The man looked pained, then turned to a paler woman with a blue gem on her forehead and wearing robes with gears and cogs embroidered on them. He had turned off the mic, so I could only read their lips.

How am I supposed to tell her? he mouthed.

The woman looked downcast. I don't think there's any way we can. Just...let her find out.

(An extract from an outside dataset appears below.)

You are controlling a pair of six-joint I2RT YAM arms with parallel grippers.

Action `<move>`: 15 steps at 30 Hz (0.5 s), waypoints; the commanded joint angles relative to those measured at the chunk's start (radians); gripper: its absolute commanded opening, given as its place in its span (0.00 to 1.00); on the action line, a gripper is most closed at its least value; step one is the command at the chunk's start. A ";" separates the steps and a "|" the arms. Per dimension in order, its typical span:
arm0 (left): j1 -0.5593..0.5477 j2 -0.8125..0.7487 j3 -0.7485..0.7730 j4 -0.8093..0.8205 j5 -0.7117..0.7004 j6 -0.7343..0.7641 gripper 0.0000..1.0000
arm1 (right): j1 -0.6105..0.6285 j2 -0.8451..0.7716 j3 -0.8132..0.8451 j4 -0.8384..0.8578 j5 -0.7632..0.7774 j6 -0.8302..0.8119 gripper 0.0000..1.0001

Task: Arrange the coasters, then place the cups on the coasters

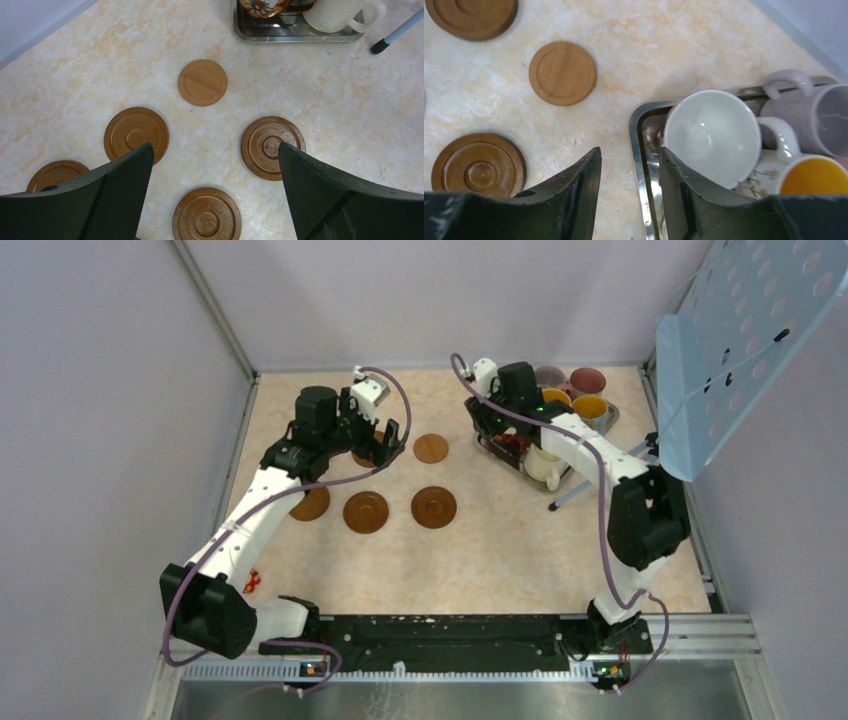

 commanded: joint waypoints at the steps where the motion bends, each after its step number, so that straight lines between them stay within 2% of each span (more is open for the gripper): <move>1: 0.009 -0.037 -0.001 0.037 0.017 -0.017 0.99 | 0.003 -0.043 0.005 -0.050 0.103 0.087 0.45; 6: 0.016 -0.047 0.002 0.029 0.011 -0.016 0.99 | -0.009 -0.046 -0.027 -0.092 0.188 0.092 0.45; 15: 0.035 -0.066 -0.012 0.019 0.011 -0.014 0.99 | -0.063 0.009 -0.020 -0.119 0.202 0.120 0.45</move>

The fact I could now read lips, or that their lips did not move like someone speaking English should did not occur to me then. All I could think of was what they didn't want to tell me. "C-could someone explain what the hell's going on!? What happened to my dad!?"

The man turned around, and reluctantly turned on the mic. "It's not your father, Miss...Taylor. Please, brace yourself. Now, look down."

I did.

I was also apparently naked. I would have shrieked and tried to cover myself in reflex...except that wasn't my body I saw.

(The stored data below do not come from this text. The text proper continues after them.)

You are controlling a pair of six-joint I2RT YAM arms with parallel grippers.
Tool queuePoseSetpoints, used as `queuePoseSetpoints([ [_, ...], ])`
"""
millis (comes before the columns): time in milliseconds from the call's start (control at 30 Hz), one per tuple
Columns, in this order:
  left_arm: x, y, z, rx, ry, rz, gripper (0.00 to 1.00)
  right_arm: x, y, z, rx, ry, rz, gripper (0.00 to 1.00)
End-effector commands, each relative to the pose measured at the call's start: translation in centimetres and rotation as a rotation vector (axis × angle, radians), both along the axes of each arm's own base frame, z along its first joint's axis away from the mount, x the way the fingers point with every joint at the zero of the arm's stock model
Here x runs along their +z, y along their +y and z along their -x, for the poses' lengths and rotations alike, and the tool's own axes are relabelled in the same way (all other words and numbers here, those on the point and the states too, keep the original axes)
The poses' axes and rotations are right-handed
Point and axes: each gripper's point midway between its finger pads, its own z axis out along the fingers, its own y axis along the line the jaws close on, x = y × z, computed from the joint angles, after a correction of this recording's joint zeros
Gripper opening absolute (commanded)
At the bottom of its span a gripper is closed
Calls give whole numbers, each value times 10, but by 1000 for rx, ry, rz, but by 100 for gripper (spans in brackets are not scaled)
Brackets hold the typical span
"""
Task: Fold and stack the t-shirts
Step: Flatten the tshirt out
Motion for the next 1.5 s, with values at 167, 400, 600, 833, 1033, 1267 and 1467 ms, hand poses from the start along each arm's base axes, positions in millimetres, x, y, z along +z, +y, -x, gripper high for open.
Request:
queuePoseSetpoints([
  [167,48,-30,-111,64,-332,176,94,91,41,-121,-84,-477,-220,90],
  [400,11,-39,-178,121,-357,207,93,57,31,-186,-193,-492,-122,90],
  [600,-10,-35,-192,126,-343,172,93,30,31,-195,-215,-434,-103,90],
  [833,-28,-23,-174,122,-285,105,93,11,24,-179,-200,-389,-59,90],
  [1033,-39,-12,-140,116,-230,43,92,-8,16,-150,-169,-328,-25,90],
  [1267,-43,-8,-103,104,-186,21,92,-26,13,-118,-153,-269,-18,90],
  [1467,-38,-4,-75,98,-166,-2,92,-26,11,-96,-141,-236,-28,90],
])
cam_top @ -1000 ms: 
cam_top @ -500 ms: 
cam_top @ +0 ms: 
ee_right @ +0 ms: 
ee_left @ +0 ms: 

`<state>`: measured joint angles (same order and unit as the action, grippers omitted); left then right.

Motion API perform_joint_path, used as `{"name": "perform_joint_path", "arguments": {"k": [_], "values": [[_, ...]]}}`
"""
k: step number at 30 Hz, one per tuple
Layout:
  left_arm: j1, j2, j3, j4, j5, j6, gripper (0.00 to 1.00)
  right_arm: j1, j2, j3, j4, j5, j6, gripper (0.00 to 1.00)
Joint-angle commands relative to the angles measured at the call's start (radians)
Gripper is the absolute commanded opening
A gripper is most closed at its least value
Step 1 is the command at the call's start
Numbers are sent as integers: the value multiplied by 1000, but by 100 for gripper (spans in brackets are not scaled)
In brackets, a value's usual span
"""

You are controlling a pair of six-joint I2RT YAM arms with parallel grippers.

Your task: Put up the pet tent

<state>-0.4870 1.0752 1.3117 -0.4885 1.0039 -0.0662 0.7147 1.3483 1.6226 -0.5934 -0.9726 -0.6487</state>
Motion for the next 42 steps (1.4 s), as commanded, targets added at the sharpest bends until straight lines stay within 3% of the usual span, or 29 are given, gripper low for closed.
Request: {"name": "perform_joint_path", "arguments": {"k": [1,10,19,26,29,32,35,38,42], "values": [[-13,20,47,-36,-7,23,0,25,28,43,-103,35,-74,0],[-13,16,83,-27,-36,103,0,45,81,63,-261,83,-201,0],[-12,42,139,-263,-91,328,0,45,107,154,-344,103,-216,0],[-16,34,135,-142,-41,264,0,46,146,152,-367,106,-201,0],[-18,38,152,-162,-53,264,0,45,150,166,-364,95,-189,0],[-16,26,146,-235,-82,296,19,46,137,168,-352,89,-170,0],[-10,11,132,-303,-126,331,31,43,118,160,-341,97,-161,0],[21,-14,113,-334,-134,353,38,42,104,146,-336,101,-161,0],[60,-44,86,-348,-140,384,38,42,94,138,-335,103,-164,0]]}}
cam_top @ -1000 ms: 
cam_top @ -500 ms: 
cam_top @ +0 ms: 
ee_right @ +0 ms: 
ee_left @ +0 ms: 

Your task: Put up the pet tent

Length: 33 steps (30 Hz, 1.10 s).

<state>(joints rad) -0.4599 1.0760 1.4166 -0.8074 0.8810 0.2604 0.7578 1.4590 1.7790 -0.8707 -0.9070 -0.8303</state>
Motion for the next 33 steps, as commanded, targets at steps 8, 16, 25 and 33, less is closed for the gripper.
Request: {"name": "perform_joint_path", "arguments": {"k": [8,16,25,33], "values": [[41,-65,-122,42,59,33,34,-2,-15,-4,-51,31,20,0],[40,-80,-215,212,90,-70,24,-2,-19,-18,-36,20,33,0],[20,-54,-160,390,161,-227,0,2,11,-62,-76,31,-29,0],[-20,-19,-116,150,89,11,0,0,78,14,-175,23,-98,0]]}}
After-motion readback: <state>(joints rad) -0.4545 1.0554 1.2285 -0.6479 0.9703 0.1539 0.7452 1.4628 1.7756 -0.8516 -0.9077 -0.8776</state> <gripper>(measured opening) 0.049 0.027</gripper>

Or rather, it was, but it was now a gleaming, silvery-grey metal. As I stared in disbelief, a hue of multicolored light refracted off of it.

Then I shrieked.


About an hour of panic and thrashing about later (and that was after the Liquid Steam was filled with some kind of sedative), I was now clothed and staring at a wall. I was shivering, but I wasn't actually cold (could I even get cold anymore?).

What had happened in that locker? What was so much of a medical catastrophe that I had to be transferred into some weird robot body? A dark thought struck me and I wondered if this wasn't always my body, and I had simply dreamed of being Taylor as part of some Tinker's mad scheme to create robotic life. For the sake of what sanity I had left, I pushed it out of my head.

"Miss Taylor?"

The female voice from before. I still didn't feel like talking, so I simply nodded.

The robed woman from before let herself in, clutching a strange device that looked like what would happen if you made a tablet PC steam-powered. Upon seeing me, she flashed a broad smile. A therapist, I guessed.

"Hi. I'm Ragra."

Silence. Her smile fell.

"Um, if you need me, I'll be right outside the-"

"No. You stay here."

Even as I said it, I realized just how much my voice sounded like my old one. If I hadn't accidentally cut myself on the broken vat, and seen the complex devices that now passed for my arm muscles, I would have guessed my old body was still contained inside the metal. Too much to hope for.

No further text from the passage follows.